Members of the Virginia General Assembly currently receive a base salary of $18,000 per year. The approved change increases that figure to $57,000, a more than 300% jump. Democratic lawmakers supported the increase, arguing that legislative work has become closer to a full-time job and that higher pay could allow more working-class candidates to serve.
On paper, the explanation sounds practical, almost thoughtful. In reality, however, the optics are breathtaking.
Virginians don’t get to vote themselves raises when eggs spike, or property taxes climb, small business owners don’t convene a special session to triple their income when inflation hits. Teachers, deputies, and mechanics don’t pass a resolution and watch their salary multiply overnight. Instead, they cut back on spending, wait, then adjust.
Republicans were quick to criticize the final budget, with the Virginia Senate Minority Caucus saying in a statement that “teachers got a 3% raise, but Democrats give themselves 300%.” The actual increase would be closer to 178%, though one could say the new salary would be 300% of the original.
“The affordability hoax just gets worse and worse,” the caucus said, adding that the chamber’s majority killed a repeal of the car tax — something GOP gubernatorial nominee Winsome Sears ran on — while increasing the state budget by $1 billion overall.
Sen.
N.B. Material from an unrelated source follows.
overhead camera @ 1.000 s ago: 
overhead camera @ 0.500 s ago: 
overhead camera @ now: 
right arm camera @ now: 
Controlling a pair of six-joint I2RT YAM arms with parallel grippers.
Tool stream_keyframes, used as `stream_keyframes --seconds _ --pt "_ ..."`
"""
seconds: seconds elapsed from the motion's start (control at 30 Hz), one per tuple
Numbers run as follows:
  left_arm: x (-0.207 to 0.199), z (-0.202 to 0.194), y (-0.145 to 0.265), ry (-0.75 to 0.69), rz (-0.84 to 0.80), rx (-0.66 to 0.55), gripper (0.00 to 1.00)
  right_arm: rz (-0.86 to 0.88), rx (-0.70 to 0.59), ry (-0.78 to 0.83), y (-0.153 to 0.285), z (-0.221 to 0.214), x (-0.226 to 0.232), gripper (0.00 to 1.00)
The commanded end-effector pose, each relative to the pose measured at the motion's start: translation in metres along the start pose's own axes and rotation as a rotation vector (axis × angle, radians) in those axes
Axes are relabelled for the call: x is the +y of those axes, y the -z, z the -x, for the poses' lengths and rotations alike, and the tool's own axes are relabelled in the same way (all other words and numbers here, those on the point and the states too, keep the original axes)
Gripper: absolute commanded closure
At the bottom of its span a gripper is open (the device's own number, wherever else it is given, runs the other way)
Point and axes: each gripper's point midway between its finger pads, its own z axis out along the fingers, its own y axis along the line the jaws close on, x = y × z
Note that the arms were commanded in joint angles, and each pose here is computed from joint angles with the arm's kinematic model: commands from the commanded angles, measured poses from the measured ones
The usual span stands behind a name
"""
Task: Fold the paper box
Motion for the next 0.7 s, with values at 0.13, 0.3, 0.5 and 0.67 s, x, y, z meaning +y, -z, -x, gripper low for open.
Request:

Mark Obenshain, R-Rockingham, told WVTF it is the “wrong time” to address lawmaker pay.
Meanwhile, in Richmond, affordability talk continued right up until the moment the compensation vote passed.
Gov. Abigail Spanberger (D) took office in January, giving Democrats the Ability to drive the legislative agenda. In that context, approving such an enormous pay increase for lawmakers doesn’t look like divided government; it looks coordinated.
She couldn’t make it far in her term without blaming President Donald Trump.
Virginia’s legislature — the oldest continuous legislative body in the New World — has been making laws since its inception as the House of Burgesses in Colonial Williamsburg, where Spanberger gave the Democratic Party’s State of the Union response.
In her speech, she claimed President Donald Trump is the one “enriching himself, his family and his friends” and said Republicans are the ones “making your life more expensive.”
Supporters in the state say Virginia’s legislative pay ranks low compared to other states, arguing that higher compensation reduces reliance on outside income and broadens the pool of candidates.
That’s the official line.
Here’s the political reality.
When lawmakers approve a raise of that size during a debate over affordability, voters notice. Confidence in leadership weakens when elected officials appear insulated from the pressures they claim to face. It’s not about whether legislators deserve fair compensation; it’s about timing and scale.
A pay increase from $18,000 to $57,000 isn’t a cost-of-living adjustment; it’s a leap.
Democrats say they’re fighting for working families, while many Virginians are fighting to keep up with the bills: It’s a contrast that writes itself.
Maybe lawmakers truly believe the raise strengthens democracy and view it as a necessary reform. But when the same voices warn that households are hurting, then approve a dramatic boost to their own income?
It’s definitely not a good look.
Affordability sounds different when you’re voting on someone else’s paycheck. It sounds even different when you’re voting on your own.
Virginians tighten their budgets every day without participating in a floor debate.
Alas, Richmond found a faster solution.